Judge Not Impressed By Parler's Attempt To Force Amazon To Put It Back Online

from the not-how-it-works dept

It appears that Parler's antitrust lawsuit against Amazon for suspending its AWS account isn't off to a very good start. In an emergency hearing on Thursday to see whether or not the judge would order Amazon to turn AWS back on for Parler, the judge declined to do so:

U.S. District Judge Barbara J. Rothstein in Seattle said during a hearing Thursday she’s not inclined to order Amazon to immediately put Parler back online. Instead, she expressed interest in taking a more measured approach to deciding whether she should order a permanent injunction to restore web-services to Parler.

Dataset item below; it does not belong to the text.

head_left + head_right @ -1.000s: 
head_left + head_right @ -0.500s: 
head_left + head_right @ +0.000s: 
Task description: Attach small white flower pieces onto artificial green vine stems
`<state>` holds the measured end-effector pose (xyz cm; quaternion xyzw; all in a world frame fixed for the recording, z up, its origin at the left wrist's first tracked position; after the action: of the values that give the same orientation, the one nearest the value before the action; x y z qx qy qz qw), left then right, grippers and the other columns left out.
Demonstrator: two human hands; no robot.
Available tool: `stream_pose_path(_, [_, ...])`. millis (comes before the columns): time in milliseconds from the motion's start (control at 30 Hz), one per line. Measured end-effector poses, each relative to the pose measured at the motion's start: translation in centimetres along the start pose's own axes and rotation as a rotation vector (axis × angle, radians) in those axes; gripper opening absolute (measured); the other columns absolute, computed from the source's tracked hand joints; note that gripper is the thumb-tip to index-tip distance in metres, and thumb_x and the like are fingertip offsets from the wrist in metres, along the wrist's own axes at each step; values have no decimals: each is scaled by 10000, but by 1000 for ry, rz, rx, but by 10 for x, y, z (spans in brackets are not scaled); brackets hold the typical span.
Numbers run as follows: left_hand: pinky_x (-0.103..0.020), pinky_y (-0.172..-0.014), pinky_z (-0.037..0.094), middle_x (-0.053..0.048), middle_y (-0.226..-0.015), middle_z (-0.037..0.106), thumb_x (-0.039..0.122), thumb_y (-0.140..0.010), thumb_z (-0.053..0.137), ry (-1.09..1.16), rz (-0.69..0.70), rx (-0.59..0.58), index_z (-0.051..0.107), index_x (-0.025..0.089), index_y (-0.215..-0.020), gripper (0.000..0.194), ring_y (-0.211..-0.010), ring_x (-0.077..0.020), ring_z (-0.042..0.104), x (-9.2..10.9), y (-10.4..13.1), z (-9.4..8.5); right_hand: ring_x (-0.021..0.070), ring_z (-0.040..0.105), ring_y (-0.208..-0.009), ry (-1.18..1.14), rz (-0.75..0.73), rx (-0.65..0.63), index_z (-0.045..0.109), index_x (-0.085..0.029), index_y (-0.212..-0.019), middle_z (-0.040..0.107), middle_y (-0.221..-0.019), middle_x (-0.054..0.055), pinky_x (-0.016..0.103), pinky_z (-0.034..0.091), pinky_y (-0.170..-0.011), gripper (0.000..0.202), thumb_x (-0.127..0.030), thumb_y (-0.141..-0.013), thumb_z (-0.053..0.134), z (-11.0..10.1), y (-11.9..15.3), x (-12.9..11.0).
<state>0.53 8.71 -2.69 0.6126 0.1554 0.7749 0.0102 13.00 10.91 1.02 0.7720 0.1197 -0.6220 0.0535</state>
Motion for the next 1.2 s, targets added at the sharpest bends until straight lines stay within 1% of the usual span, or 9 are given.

Having spoken to two people who followed the hearing, it sounds like the judge did not make an official ruling yet, but said she will quickly. Another comment I heard from people who listened to the hearing was that Parler's lawyer did not seem to understand some fairly basic concepts regarding how all of this works, which does not bode well for his client. Also, Amazon's lawyer has said that they told Parler that the they would allow the site to return to AWS if it put in place a real content moderation strategy -- which again leans into the fact that they suspended, rather than terminated Parler's account (this has become a key point in the lawsuit, as Parler argues that termination violates their contract, while Amazon says the account was merely suspended, which is different from terminated).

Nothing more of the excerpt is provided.